The decoder of the VAE is enhanced by adding latest temporal layers in between it’s spatial layers. These temporal layers are fine-tuned on video data, making the VAE produce temporally consistent and flicker-free videos from the latents generated by the image diffusion model. This is completed by freezing the spatial layers of the decoder and adding latest trainable temporal layers which might be conditioned on previously generated frames.

The VAE Decoder is finetuned with temporal information in order that it may well produce consistent videos from the latents generated by the Latent Diffusion Model (LDM) [Source: Video LDM Paper https://arxiv.org/abs/2304.08818]

You possibly can learn more about Video LDMs here.

While Video LDM compresses individual frames of the video to coach an LDM, SORA compresses video each spatially and temporally. Recent papers like CogVideoX have demonstrated that 3D Causal VAEs are great at compressing videos making diffusion training computationally efficient, and in a position to generate flicker-free consistent videos.

3D VAEs compress videos spatio-temporally to generate compressed 4D representations of video data [Image by Author]

Transformers for Diffusion

A transformer model is used because the diffusion network as an alternative of the more traditional UNEt model. After all, transformers need the input data to be presented as a sequence of tokens. That’s why the compressed video encodings are flattened right into a sequence of patches. Observe that every patch and its location within the sequence represents a spatio-temporal feature of the unique video.

OpenAI SORA Video Preprocessing [Source: OpenAI (https://openai.com/index/sora/)] (License: Free)

It’s speculated that OpenAI has collected a somewhat large annotation dataset of video-text data which they’re using to coach conditional video generation models.

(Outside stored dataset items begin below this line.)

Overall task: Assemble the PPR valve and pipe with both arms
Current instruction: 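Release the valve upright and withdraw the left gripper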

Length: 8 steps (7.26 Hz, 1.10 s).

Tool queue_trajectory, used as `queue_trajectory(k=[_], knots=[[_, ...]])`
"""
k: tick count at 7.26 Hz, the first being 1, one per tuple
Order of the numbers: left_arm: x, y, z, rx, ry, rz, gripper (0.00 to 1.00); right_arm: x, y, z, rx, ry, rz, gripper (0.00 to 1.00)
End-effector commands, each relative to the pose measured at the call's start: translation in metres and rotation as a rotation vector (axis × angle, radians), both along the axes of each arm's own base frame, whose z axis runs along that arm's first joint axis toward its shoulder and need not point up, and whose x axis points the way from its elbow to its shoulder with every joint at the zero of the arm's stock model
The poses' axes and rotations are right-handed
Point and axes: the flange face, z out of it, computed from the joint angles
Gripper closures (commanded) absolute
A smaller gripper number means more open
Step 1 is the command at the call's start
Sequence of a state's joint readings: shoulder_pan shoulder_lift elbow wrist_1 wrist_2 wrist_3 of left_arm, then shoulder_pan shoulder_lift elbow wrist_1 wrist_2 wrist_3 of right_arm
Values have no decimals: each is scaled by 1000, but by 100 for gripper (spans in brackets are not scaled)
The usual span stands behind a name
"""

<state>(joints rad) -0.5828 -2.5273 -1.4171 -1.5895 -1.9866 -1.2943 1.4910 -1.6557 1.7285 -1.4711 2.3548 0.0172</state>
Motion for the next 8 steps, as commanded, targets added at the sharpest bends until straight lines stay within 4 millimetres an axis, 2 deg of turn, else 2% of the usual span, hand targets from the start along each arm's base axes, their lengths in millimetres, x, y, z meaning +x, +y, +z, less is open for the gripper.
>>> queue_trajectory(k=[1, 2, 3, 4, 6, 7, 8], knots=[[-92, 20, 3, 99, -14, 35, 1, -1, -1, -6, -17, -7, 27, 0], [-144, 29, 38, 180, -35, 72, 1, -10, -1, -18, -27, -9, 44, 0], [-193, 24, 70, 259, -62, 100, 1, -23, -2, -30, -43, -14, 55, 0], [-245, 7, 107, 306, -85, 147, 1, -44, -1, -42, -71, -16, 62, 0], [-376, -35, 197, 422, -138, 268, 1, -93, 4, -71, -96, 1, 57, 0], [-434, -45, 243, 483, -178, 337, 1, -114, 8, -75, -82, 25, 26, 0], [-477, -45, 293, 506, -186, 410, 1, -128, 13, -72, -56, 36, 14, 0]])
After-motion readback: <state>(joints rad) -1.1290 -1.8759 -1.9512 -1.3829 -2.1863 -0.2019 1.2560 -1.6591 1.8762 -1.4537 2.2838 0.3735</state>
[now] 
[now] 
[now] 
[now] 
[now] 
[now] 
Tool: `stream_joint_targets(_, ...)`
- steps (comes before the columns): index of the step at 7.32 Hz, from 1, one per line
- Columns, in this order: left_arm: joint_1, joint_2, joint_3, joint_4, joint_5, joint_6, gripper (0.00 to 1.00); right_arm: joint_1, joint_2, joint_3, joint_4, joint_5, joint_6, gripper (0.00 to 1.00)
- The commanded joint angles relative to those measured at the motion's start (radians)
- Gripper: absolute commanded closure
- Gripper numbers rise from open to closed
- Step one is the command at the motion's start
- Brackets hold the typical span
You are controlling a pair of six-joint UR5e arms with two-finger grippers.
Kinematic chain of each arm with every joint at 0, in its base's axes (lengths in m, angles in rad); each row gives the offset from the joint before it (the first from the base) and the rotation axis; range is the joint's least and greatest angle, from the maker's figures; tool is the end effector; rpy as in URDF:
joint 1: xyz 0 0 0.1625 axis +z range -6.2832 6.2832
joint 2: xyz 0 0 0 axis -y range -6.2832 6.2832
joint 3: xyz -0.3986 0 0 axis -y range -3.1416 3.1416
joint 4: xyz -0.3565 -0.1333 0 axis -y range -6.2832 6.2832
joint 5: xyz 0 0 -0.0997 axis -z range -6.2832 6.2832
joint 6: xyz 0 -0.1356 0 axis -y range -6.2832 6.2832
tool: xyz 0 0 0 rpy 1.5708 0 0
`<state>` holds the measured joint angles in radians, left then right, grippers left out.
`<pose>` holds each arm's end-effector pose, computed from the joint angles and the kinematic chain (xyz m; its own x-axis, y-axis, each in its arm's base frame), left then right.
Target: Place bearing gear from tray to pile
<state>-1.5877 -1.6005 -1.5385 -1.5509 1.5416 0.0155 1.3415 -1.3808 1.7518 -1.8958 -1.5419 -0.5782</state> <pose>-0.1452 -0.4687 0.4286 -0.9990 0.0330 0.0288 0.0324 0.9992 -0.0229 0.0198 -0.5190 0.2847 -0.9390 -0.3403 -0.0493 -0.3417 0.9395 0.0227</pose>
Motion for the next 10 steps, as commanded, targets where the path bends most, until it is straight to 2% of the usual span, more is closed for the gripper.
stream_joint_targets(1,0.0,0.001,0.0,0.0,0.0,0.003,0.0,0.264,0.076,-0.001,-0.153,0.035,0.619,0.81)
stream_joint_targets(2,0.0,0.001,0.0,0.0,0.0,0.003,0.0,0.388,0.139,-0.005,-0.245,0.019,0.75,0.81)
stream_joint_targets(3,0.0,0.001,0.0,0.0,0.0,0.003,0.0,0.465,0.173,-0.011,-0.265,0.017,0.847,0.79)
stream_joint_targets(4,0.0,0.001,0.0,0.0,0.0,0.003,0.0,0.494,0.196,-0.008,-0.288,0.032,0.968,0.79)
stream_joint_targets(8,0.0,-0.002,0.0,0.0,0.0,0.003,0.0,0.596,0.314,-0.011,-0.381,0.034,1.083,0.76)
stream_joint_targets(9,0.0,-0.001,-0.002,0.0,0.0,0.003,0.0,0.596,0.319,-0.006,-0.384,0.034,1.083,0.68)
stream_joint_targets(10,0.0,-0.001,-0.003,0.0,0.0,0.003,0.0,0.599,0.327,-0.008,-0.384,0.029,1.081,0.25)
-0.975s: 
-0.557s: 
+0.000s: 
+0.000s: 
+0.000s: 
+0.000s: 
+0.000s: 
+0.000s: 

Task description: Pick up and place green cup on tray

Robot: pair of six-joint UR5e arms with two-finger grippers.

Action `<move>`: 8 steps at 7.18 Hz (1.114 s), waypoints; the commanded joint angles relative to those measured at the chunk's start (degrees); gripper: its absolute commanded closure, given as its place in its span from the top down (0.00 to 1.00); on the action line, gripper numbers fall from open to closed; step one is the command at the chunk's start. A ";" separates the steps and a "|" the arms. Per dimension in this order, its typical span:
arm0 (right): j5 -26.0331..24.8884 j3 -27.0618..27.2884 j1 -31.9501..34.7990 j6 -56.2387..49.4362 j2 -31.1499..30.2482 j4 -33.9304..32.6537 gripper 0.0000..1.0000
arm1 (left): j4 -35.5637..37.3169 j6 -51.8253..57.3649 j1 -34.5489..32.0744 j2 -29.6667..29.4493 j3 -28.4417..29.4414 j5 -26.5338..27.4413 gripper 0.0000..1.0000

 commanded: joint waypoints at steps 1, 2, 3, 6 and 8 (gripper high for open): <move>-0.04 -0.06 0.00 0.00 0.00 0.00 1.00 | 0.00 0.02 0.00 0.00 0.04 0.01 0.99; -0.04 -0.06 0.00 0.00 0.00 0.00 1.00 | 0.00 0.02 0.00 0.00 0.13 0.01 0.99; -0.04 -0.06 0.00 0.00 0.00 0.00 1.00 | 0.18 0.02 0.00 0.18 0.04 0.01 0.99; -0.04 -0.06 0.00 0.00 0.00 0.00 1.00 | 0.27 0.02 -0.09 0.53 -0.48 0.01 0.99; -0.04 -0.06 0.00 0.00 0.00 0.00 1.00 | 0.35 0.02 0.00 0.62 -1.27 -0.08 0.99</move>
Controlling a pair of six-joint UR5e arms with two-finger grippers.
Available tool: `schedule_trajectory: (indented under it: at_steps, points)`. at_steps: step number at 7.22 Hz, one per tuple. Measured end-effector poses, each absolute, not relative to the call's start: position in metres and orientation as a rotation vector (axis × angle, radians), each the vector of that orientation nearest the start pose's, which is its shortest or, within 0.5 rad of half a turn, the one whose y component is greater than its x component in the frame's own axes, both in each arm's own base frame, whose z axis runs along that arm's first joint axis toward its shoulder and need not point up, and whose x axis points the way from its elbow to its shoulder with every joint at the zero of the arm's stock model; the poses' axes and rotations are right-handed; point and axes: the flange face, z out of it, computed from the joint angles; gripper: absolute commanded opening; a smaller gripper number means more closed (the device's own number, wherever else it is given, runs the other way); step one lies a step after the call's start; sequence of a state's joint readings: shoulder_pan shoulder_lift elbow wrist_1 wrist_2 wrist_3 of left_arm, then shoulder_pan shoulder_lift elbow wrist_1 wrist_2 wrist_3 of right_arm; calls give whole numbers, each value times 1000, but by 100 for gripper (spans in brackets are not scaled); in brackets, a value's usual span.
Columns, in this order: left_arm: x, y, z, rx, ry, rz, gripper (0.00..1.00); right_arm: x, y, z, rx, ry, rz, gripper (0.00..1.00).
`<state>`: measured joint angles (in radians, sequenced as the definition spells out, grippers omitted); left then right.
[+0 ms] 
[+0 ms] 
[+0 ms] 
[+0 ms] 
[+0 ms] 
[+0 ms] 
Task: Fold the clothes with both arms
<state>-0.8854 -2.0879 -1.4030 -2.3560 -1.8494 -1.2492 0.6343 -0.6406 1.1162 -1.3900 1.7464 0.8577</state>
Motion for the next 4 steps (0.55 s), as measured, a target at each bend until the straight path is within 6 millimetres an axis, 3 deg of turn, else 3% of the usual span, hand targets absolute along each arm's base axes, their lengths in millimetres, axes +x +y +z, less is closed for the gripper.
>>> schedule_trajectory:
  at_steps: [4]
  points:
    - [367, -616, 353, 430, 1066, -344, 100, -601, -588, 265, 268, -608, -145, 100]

Combining all of the strengths listed below, plus more tricks that the ironically-named OpenAI may never disclose, SORA guarantees to be a large leap in video generation AI models.

Massive video-text annotated dataset + pretraining techniques with image-text data and unlabelled data
General architectures of Transformers
Huge compute investment (thanks Microsoft)
The representation power of Latent Diffusion Modeling.

The longer term of AI is simple to predict. In 2024, Data + Compute = Intelligence. Large corporations will invest computing resources to coach large diffusion transformers. They’ll hire annotators to label high-quality video-text data. Large-scale text-video datasets probably exist already within the closed-source domain (taking a look at you OpenAI), and so they may grow to be open-source inside the following 2–3 years, especially with recent advancements in AI video understanding. It stays to be seen if the upcoming huge computing and financial investments could on their very own solve video generation. Or will further architectural and algorithmic advancements be needed from the research community?